**PROBLEM REQUIREMENTS**
Copy each line in the data that includes the word "valued".

**Saved entries**

-=-=-

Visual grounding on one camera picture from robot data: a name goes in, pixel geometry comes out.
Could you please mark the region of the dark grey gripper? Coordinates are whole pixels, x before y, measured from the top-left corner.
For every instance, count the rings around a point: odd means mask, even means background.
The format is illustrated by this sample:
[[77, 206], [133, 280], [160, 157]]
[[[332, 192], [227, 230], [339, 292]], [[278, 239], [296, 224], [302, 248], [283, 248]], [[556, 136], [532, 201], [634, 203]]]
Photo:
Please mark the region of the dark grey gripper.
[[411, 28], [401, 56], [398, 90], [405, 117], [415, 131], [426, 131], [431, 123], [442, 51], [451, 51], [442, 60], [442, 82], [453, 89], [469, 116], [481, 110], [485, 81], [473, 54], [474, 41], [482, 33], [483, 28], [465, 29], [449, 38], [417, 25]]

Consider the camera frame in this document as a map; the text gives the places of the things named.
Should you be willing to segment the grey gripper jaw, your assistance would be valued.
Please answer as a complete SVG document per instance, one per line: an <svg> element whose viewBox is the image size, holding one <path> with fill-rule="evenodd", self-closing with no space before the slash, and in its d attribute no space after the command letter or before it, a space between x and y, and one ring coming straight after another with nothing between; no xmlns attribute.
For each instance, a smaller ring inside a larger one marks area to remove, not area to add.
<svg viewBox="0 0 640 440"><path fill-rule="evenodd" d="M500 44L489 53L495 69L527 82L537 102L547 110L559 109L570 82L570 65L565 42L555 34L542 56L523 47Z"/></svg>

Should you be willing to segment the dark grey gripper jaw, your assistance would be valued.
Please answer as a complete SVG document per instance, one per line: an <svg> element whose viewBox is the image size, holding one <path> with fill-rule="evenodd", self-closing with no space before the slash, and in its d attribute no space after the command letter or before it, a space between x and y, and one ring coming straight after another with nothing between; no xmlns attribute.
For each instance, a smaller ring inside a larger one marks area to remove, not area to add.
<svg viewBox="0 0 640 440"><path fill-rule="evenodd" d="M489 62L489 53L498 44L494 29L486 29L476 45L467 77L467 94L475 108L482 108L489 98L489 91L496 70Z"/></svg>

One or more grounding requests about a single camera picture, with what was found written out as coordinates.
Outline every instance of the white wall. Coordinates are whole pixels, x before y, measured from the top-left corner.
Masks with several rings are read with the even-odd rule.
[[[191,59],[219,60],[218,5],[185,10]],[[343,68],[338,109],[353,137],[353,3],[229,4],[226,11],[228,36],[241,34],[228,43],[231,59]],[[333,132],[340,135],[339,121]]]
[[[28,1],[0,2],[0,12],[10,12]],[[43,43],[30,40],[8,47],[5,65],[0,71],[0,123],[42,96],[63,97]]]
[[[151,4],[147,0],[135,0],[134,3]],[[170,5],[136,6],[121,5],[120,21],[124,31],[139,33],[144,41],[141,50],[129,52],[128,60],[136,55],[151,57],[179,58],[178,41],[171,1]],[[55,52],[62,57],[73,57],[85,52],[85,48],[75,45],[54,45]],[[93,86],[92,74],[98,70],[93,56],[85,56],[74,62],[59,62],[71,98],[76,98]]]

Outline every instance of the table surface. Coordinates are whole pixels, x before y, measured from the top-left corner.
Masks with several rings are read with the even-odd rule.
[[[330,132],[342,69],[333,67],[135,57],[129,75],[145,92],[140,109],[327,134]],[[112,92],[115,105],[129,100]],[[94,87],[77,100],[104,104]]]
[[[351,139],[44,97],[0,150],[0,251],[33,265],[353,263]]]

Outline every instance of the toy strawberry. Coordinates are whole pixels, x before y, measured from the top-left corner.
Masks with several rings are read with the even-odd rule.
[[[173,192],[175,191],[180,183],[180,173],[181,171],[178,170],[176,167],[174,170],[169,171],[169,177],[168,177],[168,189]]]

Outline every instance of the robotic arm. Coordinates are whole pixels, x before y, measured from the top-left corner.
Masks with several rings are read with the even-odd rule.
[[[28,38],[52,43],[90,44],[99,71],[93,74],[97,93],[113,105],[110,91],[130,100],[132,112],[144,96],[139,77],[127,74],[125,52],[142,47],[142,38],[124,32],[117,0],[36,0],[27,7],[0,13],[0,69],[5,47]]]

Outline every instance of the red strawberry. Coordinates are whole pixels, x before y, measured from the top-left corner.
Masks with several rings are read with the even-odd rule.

-=-=-

**EXERCISE RESULT**
Should you be willing to segment the grey gripper jaw, your assistance would be valued.
Should you be willing to segment the dark grey gripper jaw, your assistance would be valued.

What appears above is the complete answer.